O acordo de compra de uma fatia do Master pelo BRB foi aprovado pelo Conselho Administrativo de Defesa Econômica (Cade) em 17 de junho, mas continua sob análise do Banco Central.
O BRB, banco ligado ao governo do Distrito Federal, anunciou uma oferta de compra de uma fatia relevante do Banco Master, em 28 de março.
O negócio, repleto de polêmicas, foi avaliado em cerca de R$ 2 bilhões. A operação é questionada e levantou suspeitas de interferência política.
O banco comprado é de médio porte e teve um crescimento exponencial nos últimos anos, mas, em geral, é visto com ressalvas no mercado financeiro.

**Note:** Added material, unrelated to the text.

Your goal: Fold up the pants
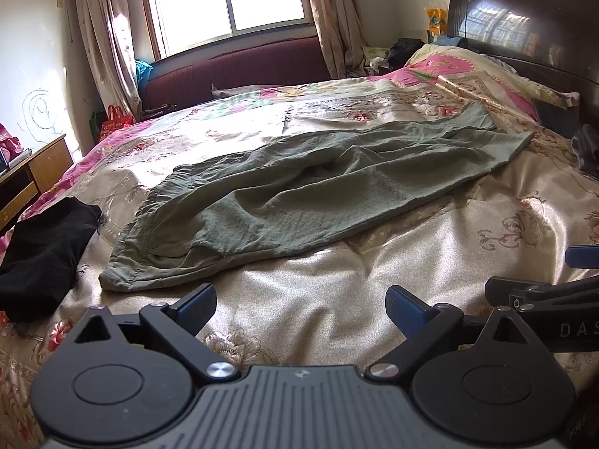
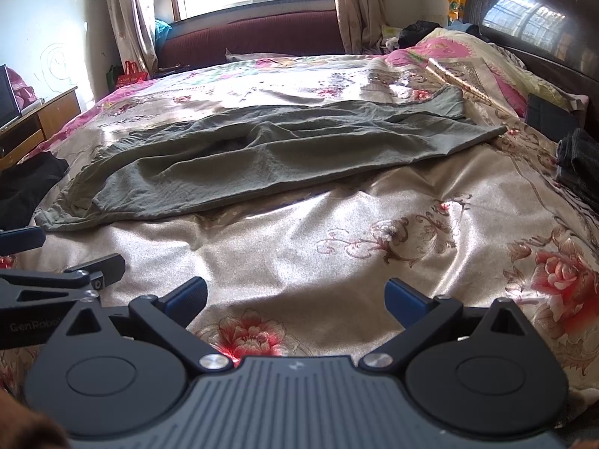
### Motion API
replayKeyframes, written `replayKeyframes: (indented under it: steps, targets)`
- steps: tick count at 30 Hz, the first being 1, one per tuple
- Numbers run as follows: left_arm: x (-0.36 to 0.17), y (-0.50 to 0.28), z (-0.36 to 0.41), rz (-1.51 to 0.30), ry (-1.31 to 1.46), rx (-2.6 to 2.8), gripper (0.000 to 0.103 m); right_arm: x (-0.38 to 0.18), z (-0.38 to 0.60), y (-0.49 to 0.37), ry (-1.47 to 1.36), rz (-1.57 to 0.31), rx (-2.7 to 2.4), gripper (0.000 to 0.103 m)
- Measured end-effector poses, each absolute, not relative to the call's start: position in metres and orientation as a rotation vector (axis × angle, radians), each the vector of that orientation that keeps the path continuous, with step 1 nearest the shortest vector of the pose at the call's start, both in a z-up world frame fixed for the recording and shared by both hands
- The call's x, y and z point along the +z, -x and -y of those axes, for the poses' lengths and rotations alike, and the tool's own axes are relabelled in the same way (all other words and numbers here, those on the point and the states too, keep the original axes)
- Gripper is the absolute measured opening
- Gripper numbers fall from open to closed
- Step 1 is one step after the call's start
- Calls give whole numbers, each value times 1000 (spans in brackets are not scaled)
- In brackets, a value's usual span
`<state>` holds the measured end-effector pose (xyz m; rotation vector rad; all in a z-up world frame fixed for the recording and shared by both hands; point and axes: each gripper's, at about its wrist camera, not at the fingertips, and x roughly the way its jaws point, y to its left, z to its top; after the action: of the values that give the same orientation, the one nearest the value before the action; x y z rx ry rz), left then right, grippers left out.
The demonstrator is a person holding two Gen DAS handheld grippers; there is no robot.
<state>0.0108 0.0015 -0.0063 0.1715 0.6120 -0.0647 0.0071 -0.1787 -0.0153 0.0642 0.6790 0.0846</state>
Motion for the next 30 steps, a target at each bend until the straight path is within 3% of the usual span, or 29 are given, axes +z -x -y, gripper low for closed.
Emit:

Uma parte significativa do patrimônio que garantia a solidez do Banco Master era composta por precatórios (títulos de disputas judiciais contra governos), que são de recebimento incerto.
Uma das estratégias usadas para o crescimento foi a oferta de Certificados de Depósito Bancário (CDB) que pagavam aos investidores taxas muito acima dos concorrentes, de até 140% do CDI (o Certificado de Depósito Interbancário, uma taxa de referência nas operações entre bancos).
Para vender os CDBs, o banco usava o fato de eles estarem garantidos pelo Fundo Garantidor de Crédito (FGC, uma instituição privada mantida por aportes de todos os bancos).
O presidente do BRB, Paulo Henrique Costa, negou que a compra de parte do Banco Master seja fruto de interferências políticas na instituição financeira. Segundo ele, a análise para a proposta foi técnica e dentro da lógica de expansão do banco do governo distrital.